Vandita started working on Mauji Café in March 2020, but, 15 days later, when the COVID-19-induced lockdown was announced, she had to put the idea on hold. She returned to work when things started to return to normal and the cafe launched in October.
The cafe with an Indo-bohemian vibe is housed in a sprawling two-story bungalow spread over 5,500 square feet. Guests gather at the bustling cafe for events like business showers, open mics, game nights, and musical concerts.
In 2021, when the pandemic forced a second lockdown, Mauji’s business was affected but once the lockdown was gradually lifted, people were back at the cafe in hordes.
“It was more difficult during the second lockdown because we had overheads and salaries to pay. But, of course, slowly and steadily, we managed to pull through,” says Vandana.
Mauji Café’s design is built around the theme of sustainability. Vandita enlisted Shivani Vyawahare, a friend who had just graduated as an architect. The two have put their heads together to create unique interiors and quirky furniture and decor items for the café by recycling and renovating old items.
For example, the cafe wall art is made of newspaper clippings that Vandita had picked up on her travels around the world, which she had framed. An old Bajaj Chetak scooter bought from a junkyard has been transformed into a nifty reception desk. The café’s yellow sofa, a huge hit with customers, was found in a torn state, ready to be thrown away, before becoming the comfortable sofa it is today.

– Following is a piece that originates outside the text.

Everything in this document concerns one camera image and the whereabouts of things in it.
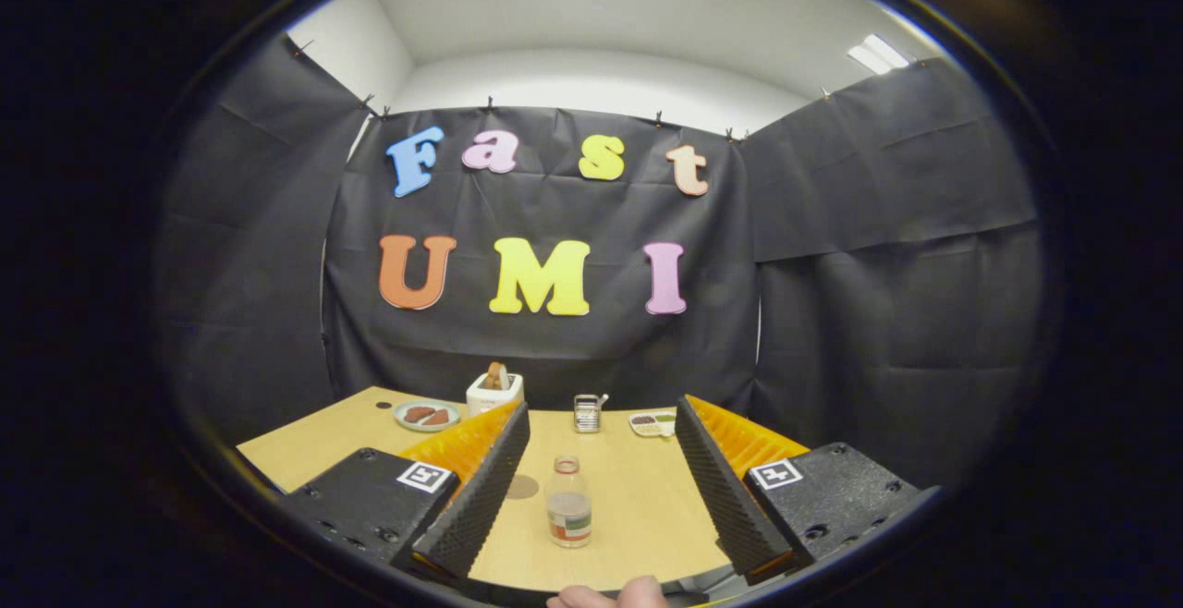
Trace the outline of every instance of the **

“When I was a child, my mother bought utensils in exchange for old clothes. It was such a great way to recycle old clothes. I understood why I couldn’t adapt the same idea for furniture,” says the entrepreneur, explaining the logic behind reusing old objects in her café.
While designing the cafe’s interior spaces, Vandita thought about her next entrepreneurial idea – Kalapentry, which she launched in partnership with Shivani.
Kalapentry renovates, refurbishes and recycles old furniture to create a line of bespoke and sustainable furniture. No two pieces of furniture made by Kalapentry are alike, and they are sold at garage sales held every three months.
With the help of carpenters, Vandita and Shivani transformed small cupboards into wine racks and redesigned chairs that were falling apart into modern seats.
“We’re very conscious of keeping it small now because we’re a limited group of people working on it. We want to be funded before we do it on a large scale, because it’s a capital-intensive business and we don’t want to get stuck because of money,” says Vandita.
The duo plans to open a store eventually.
Travel while you work
In 2018, Vandita launched TraWork, specializing in working holidays at a time when they weren’t so popular.
A serious traveler herself, Vandita enjoys exploring places extensively, visiting local cafes and coworking spaces, and soaking up the experiences. She met a lot of co-travellers on her travels, and that’s when she got the idea for TraWork.
“It started out as a passion project, and I thought taking people on work vacations meant I could travel too. I liked the idea so much that I quickly thought of making a business out of it,” says -she.
Vandita has taken quite a few trips to TraWork, but the company has taken a back seat during the pandemic. She is now looking to relaunch her travel startup as post-pandemic work has seen growing interest from those weary of lockdown.
Her travels also brought her to the idea of the cafes of the time, which were popular in Russia.
A long entrepreneurial journey
Vandita’s entrepreneurial activities began in 2009, when she and her husband co-founded Mint Tree, a company that engaged in outsourced sales services. After that, the entrepreneur founded The Daftar, a coworking space in Pune.
Next on his plate is an event in December modeled after a massive garage sale and flea market. For this, it seeks to collaborate with other sellers and sponsors of furniture and interior decoration. She also wants the event to allow people to auction their old furniture or donate it to NGOs working for the poor.
What does she learn as an entrepreneur? “One thing I’ve learned over the past two years is that you have to be extremely patient, especially when you’re working on something new and unique. You can’t rush into things. If you set unreasonable goals, it will only create anxiety,” Vandita points out.